What is most important to note about this era was just how much the sentimental and the mourning symbolism had bled through the mainstream psyche in terms of how understood a physical symbol was to its sentimental interpretation.
Many of these values are what have established our understanding of what we classify as symbols of love and affection today. The 19th century, through its romanticism, reinterpretation of classical literature and set, which, defined through the filter of the traditional ‘Christian’ family values imbued through the reign of Queen Victoria are much of the fundamental qualities of Western culture today. From weddings and the wearing of white, to the very symbols of flowers and even what symbols are inscribed on many tombstones were solidly defined through the 19th century.
Then we have how that relates to these earrings. The forget-me-not is still a motif used in mainstream jewels and as a love token, but the association of also being a singular mourning symbol isn’t its primary function. Here, we have earrings which are highly fashionable for their time and also quite beautiful, but as the mourning culture had fallen out of fashion from the turn of the century, the style had been adapted into the popular lexicon of fashion and would remain so through to the 1930s.

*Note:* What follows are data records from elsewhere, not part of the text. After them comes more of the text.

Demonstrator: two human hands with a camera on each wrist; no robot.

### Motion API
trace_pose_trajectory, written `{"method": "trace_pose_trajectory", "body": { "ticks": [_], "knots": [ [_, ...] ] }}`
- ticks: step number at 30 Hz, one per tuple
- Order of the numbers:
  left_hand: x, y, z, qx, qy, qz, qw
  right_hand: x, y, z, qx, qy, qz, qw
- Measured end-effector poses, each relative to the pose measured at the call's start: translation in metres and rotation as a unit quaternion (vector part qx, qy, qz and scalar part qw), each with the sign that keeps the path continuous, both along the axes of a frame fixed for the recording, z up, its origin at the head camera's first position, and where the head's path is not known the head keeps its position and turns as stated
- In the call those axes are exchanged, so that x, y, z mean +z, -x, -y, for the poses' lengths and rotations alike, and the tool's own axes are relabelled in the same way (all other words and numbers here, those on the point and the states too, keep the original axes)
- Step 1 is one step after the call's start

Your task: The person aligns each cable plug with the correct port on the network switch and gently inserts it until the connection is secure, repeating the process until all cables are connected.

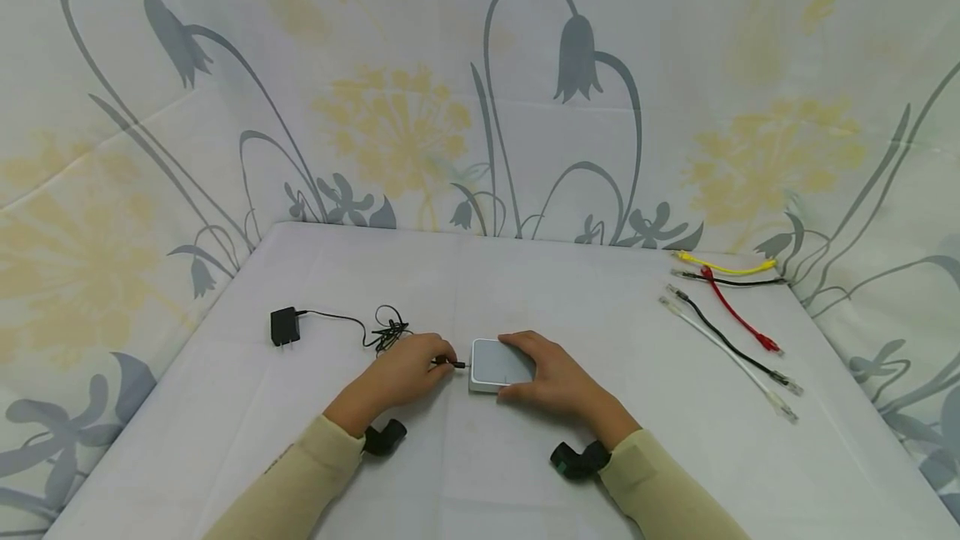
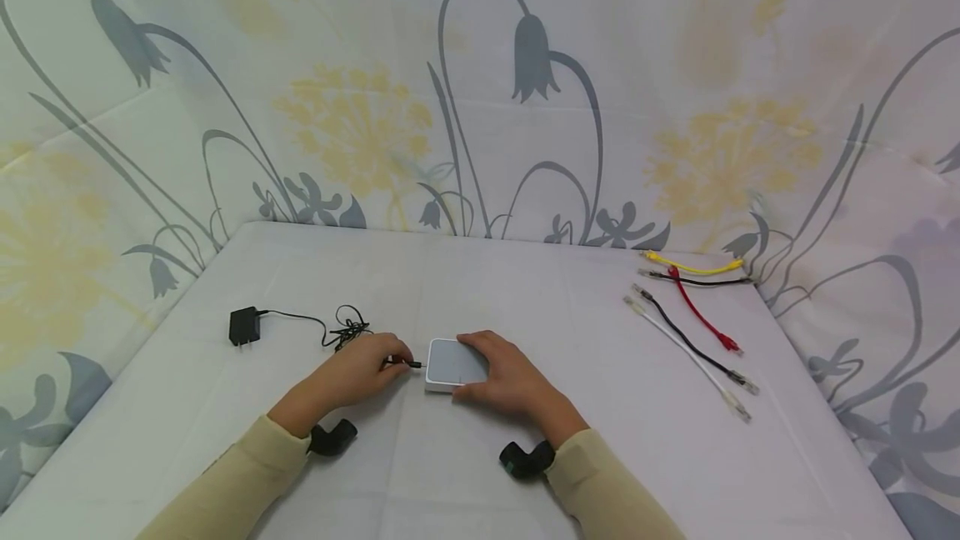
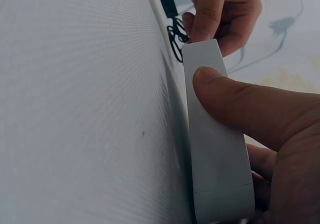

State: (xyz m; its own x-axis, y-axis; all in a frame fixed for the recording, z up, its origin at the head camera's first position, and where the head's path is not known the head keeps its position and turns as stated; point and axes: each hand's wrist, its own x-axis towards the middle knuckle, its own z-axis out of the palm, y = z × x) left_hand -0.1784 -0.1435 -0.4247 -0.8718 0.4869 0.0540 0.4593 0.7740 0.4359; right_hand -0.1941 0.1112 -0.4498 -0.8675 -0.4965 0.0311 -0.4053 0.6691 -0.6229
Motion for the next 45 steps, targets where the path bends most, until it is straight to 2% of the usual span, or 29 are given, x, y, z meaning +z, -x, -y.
{"method": "trace_pose_trajectory", "body": {
  "ticks": [10,19,31,45],
  "knots": [
    [-0.0007,-0.0004,-0.0003,-0.012,0.000,-0.016,0.9998,0.0006,0.0000,0.0004,0.002,-0.005,0.000,1.0000],
    [-0.0017,-0.0008,-0.0010,-0.004,0.001,-0.009,1.0000,0.0011,-0.0006,0.0004,0.006,-0.004,-0.005,1.0000],
    [0.0005,-0.0023,-0.0021,-0.006,-0.005,-0.021,0.9997,0.0000,0.0004,0.0001,0.007,-0.007,-0.002,0.9999],
    [-0.0034,-0.0022,-0.0041,-0.010,0.001,-0.029,0.9995,0.0004,0.0000,-0.0004,0.012,-0.008,-0.007,0.9999]
  ]
}}
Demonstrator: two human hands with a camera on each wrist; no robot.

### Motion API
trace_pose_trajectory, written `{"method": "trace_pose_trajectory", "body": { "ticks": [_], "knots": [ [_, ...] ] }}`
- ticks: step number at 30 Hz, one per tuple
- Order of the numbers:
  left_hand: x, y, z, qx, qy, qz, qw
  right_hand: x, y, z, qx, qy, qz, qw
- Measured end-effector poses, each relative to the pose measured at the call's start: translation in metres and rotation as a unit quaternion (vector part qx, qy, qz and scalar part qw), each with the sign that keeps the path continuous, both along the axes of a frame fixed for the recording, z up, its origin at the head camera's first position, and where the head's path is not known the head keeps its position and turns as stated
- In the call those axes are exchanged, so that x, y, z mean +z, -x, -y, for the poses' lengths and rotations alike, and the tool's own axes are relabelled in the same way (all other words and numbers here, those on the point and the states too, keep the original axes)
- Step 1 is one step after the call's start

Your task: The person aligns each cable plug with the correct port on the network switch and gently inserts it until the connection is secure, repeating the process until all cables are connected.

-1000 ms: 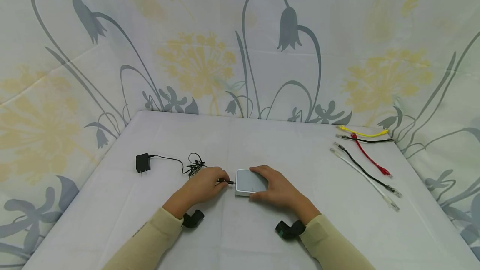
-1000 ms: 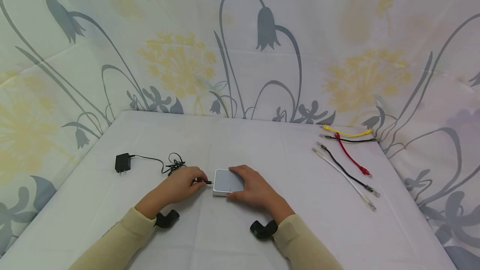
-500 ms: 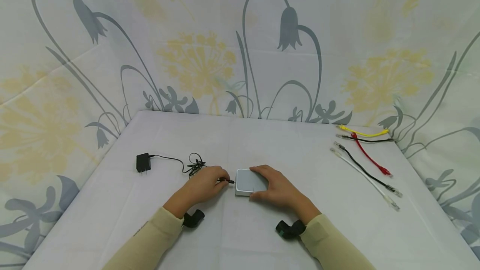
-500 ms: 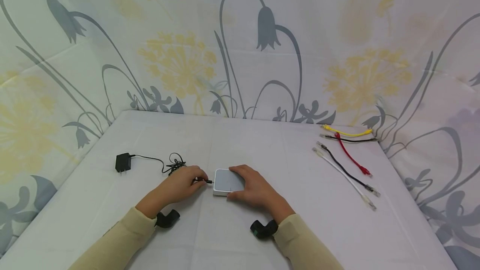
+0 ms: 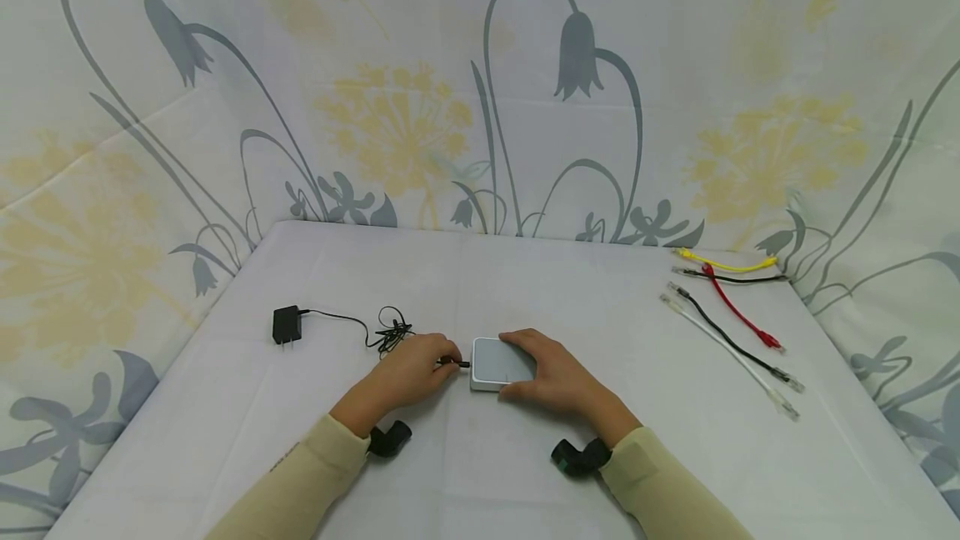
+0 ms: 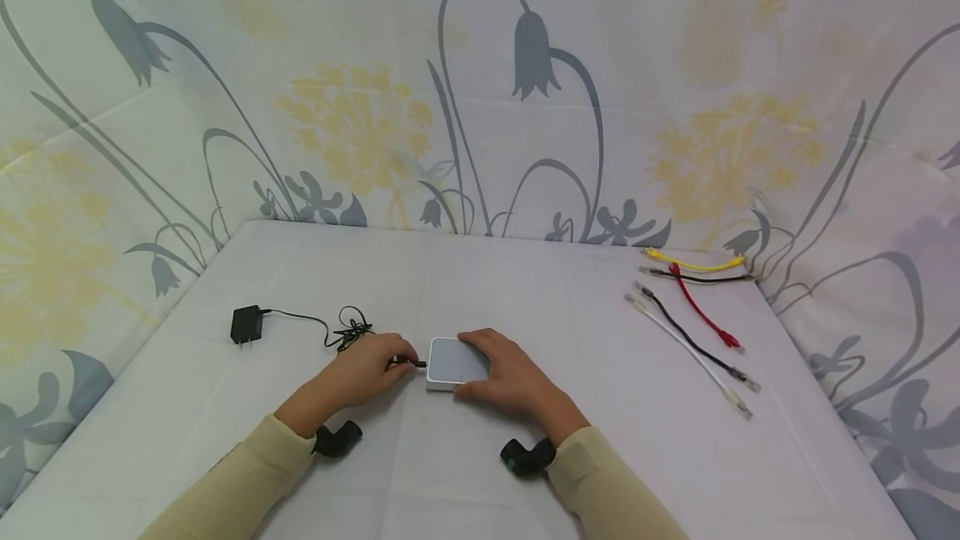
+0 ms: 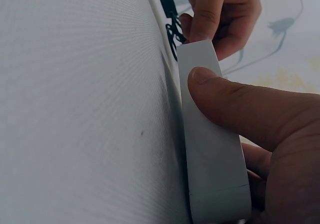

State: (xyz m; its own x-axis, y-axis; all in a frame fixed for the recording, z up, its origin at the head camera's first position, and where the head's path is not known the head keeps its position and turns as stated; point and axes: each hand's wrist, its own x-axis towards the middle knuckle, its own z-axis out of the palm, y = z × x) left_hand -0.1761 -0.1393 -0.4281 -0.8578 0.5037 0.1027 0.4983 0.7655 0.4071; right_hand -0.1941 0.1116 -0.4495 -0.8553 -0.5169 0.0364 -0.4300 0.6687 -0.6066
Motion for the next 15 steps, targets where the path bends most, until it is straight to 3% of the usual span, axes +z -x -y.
{"method": "trace_pose_trajectory", "body": {
  "ticks": [15],
  "knots": [
    [-0.0066,0.0019,-0.0004,0.000,0.001,0.005,1.0000,-0.0007,0.0002,0.0025,0.008,-0.009,-0.003,0.9999]
  ]
}}
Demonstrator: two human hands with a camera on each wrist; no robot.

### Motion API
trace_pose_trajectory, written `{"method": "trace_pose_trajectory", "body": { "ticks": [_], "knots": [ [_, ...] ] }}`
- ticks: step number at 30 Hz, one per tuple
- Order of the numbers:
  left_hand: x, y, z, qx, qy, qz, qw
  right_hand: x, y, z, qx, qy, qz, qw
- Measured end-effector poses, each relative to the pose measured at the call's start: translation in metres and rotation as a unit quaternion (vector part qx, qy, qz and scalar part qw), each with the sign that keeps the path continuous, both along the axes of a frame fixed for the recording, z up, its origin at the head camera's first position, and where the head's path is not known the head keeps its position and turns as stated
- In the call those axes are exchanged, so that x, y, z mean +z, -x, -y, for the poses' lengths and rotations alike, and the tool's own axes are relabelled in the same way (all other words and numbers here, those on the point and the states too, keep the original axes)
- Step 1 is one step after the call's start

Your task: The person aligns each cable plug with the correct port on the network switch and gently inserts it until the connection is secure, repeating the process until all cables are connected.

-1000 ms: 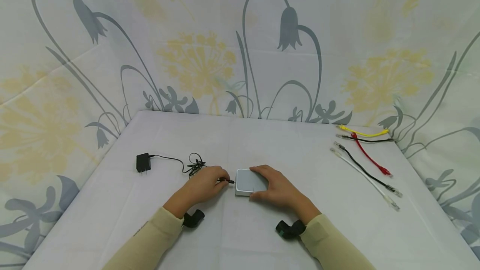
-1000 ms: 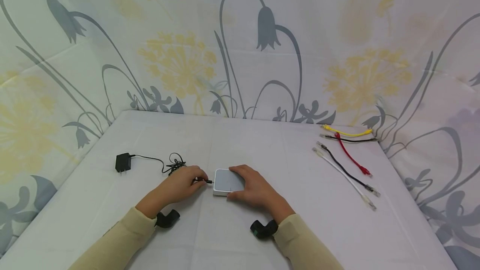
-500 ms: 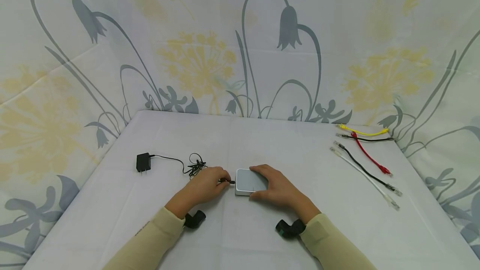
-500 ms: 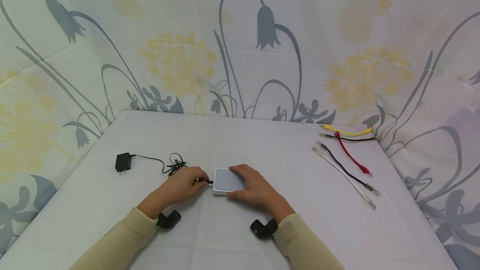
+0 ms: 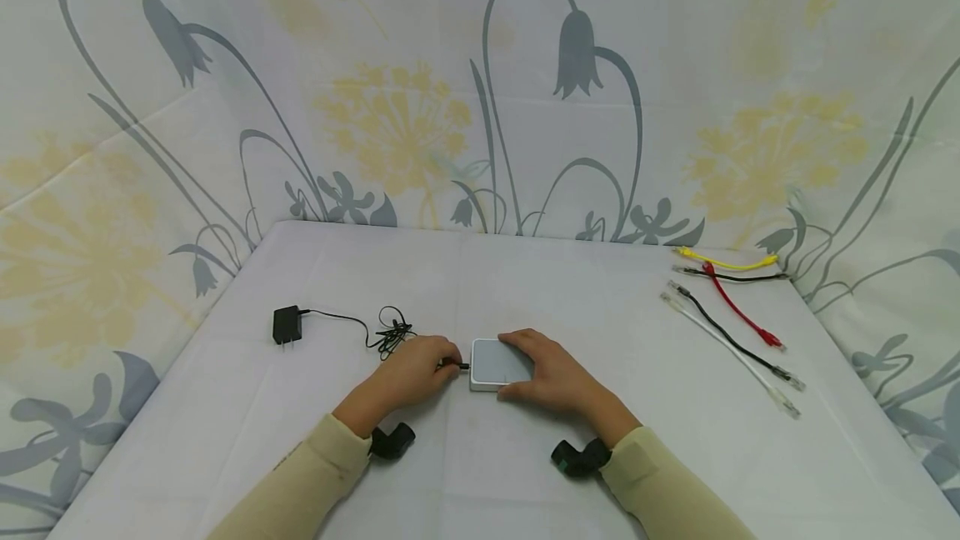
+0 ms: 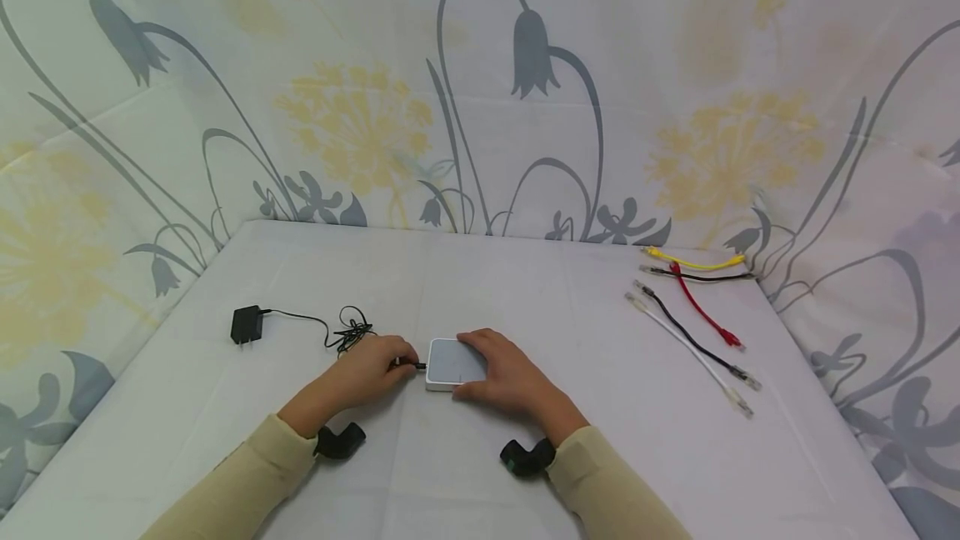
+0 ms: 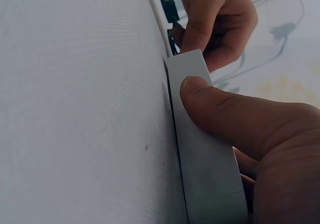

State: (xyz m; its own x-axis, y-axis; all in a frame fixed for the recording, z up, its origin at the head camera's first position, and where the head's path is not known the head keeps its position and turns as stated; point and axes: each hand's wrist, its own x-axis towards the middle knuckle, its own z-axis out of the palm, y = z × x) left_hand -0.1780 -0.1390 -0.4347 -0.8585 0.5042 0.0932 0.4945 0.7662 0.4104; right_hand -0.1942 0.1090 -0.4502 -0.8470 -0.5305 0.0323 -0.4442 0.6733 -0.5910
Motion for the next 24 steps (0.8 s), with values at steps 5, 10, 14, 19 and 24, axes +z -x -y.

As mentioned, the display of onyx on the bezel as the central point of focus with an interior set diamond or pearl was quite a common style for jewellery of the time, but it was one of fashion. Unless there is a dedication, it’s hard to decide what its true purpose was. This isn’t the same as how specific jewels were in the 19th century; there was a necessity of mourning that needed to be adhered to, but this had become a family tradition, rather than a mandated one by Court in the 20th century. The most telling aspect of this is World War I, with an estimated thirty-seven million casualties, yet a mourning culture that didn’t remerge.